Aspiró su puro y una carcajada dispersó la bocanada de humo.
—Lo que el shah ignoraba —prosiguió Yamaleddín es que su ministro de Correos era uno de mis más fieles discípulos ¡y que precisamente yo le había encargado la buena difusión del periódico!
La risa de Yamaleddín resonaba aún cuando llegaron tres visitantes luciendo cada uno un fez de fieltro color rojo sangre. Se levantó, los saludó, los abrazó y los invitó a sentarse, intercambiando con ellos algunas palabras en árabe. Adiviné que les estaba explicando quién era yo, pidiéndoles que le esperaran un momento. Se volvió hacia mí.
—Si está decidido a partir para Teherán, voy a darle algunas cartas de presentación. Venga mañana: estarán preparadas. Y sobre todo, no tema nada. A nadie se le ocurrirá registrar a un americano.
Al día siguiente me esperaban tres sobres oscuros. Me los dio en propia mano, abiertos. El primero era para el cónsul de Bakú, el segundo para Mirza Reza. Al tenderme este último, hizo este comentario:
—Debo prevenirle que este hombre es un desequilibrado y un obseso, no lo trate más de lo necesario. Le tengo mucho afecto. Es más sincero, más fiel y sin duda también más puro que todos mis discípulos, pero es capaz de las peores locuras.
Suspiró, metió la mano en el bolsillo del amplio pantalón grisáceo que vestía bajo su túnica blanca:
—Aquí hay diez libras de oro, déselas de mi parte; ya no posee nada, quizá incluso tenga hambre, pero es demasiado orgulloso para mendigar.

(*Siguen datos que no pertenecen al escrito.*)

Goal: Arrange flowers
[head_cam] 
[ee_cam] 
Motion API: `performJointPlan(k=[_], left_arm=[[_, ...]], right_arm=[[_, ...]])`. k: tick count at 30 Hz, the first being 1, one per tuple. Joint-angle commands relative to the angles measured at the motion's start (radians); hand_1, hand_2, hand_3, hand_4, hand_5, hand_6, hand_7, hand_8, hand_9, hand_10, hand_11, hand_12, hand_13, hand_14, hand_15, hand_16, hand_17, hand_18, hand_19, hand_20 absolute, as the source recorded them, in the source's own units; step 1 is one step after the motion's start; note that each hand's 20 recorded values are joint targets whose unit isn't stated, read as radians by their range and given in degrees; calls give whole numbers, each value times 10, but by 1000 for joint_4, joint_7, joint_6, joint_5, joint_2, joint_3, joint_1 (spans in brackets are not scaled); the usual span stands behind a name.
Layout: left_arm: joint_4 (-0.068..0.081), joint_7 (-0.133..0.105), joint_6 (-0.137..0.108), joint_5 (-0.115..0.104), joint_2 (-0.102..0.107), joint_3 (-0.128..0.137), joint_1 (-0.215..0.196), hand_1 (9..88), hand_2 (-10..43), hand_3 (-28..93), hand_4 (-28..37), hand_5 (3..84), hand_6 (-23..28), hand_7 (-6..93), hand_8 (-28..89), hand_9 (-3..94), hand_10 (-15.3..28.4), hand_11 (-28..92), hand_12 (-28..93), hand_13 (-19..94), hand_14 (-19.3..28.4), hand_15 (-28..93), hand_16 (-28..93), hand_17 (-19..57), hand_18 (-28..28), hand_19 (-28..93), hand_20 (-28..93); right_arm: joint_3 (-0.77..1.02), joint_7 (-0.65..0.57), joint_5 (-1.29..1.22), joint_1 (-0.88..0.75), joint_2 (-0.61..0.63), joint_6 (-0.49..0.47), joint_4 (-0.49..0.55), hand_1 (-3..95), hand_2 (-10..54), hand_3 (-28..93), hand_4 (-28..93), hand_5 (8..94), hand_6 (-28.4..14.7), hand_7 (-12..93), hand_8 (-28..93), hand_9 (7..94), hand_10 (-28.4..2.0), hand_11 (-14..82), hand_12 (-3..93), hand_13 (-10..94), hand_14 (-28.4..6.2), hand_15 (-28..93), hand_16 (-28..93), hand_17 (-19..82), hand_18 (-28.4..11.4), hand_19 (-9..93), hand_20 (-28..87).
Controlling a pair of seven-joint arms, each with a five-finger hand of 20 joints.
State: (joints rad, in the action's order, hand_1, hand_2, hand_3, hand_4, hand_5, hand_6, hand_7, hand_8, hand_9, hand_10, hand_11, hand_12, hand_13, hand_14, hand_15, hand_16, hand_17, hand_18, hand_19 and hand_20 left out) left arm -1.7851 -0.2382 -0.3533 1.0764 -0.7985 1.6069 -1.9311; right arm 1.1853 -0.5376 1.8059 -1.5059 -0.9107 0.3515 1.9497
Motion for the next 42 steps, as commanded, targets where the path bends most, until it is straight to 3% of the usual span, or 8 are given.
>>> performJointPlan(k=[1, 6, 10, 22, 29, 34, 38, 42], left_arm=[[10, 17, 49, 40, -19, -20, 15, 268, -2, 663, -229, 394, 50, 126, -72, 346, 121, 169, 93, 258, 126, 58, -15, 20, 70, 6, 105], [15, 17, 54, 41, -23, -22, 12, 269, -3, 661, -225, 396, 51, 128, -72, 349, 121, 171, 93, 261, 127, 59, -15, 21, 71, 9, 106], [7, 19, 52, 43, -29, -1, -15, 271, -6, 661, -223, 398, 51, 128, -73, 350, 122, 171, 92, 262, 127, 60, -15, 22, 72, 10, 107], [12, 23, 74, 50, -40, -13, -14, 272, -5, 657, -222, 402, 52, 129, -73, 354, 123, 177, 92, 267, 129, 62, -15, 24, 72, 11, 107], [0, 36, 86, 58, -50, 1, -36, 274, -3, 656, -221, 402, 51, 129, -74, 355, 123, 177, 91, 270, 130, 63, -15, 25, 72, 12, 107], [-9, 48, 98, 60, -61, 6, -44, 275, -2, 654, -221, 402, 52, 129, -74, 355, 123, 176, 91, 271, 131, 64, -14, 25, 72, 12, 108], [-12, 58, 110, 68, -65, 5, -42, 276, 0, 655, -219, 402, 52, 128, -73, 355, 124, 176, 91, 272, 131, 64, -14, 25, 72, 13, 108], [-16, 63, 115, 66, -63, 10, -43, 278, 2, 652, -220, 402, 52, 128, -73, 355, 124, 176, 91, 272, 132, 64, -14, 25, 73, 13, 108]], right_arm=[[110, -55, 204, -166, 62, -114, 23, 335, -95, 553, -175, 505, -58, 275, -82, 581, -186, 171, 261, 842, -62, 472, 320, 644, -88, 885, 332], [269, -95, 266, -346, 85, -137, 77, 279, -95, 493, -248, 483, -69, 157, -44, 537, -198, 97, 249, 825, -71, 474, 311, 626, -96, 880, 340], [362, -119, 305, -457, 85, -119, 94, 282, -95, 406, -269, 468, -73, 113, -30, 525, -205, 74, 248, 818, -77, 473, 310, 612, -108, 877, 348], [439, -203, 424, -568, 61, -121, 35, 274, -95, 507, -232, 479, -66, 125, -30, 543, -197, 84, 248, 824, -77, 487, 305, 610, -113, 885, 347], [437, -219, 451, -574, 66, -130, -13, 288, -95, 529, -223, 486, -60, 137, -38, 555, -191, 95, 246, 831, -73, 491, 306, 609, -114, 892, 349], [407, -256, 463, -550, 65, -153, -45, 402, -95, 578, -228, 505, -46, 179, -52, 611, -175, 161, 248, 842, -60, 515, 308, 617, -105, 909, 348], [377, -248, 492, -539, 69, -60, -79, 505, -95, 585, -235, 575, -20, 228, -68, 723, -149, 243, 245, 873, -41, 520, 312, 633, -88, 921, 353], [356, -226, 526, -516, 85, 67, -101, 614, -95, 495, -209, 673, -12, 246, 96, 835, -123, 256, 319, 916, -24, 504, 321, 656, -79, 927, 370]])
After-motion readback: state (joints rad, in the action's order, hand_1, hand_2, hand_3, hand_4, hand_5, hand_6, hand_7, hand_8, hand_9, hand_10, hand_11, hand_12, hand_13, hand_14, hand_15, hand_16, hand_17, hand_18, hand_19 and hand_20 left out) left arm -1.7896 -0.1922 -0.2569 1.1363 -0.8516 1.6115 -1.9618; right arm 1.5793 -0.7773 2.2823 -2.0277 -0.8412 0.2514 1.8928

—¿Dónde podría encontrarlo?
—No tengo ni la menor idea. Ya no tiene casa ni familia, va errante de un lugar a otro. Por eso le entrego esta tercera carta dirigida a otro joven, este muy diferente. Es el hijo del más rico comerciante de Teherán y aunque solo tiene veinte años y arde en el mismo fuego que todos nosotros, es muy igual de carácter, dispuesto a soltar las ideas más revolucionarias con una sonrisa de niño ahíto. A veces le reprocho no tener gran cosa de oriental. Ya lo verá, bajo sus ropas persas tiene la frialdad inglesa, las ideas francesas y un espíritu más anticlerical que el señor Clemenceau. Se llama Fazel. Él le conducirá hasta Mirza Reza. Le encargué que lo vigilara lo más posible. No creo que haya podido impedirle cometer sus locuras, pero sabrá dónde encontrarlo.
Me levanté para marcharme. Me saludó calurosamente y retuvo mi mano en la suya.
—Rochefort me dice en su carta que se llama usted Benjamin Omar. En Persia utilice solo Benjamin, no pronuncie jamás el nombre de Omar.
—¡Sin embargo, es el de Jayyám!
—Desde el siglo XVI, desde que Persia se convirtió al chiísmo, ese nombre está desterrado. Podría causarle los peores problemas. Uno cree identificarse con Oriente y se encuentra preso en sus disputas.
Una mueca de pena, de consuelo, un gesto de impotencia. Le di las gracias por su consejo y me volví para salir, pero me alcanzó:
—Una última cosa. Ayer se cruzó usted con una joven cuando ella se disponía a marcharse. ¿Le habló usted?
—No, no tuve la ocasión.
—Es la nieta del shah, la princesa Xirín. Si por cualquier razón todas las puertas se cerraran ante usted, envíele un mensaje, recuérdele que la vio usted en mi casa. Una palabra de ella y muchos obstáculos se allanarían.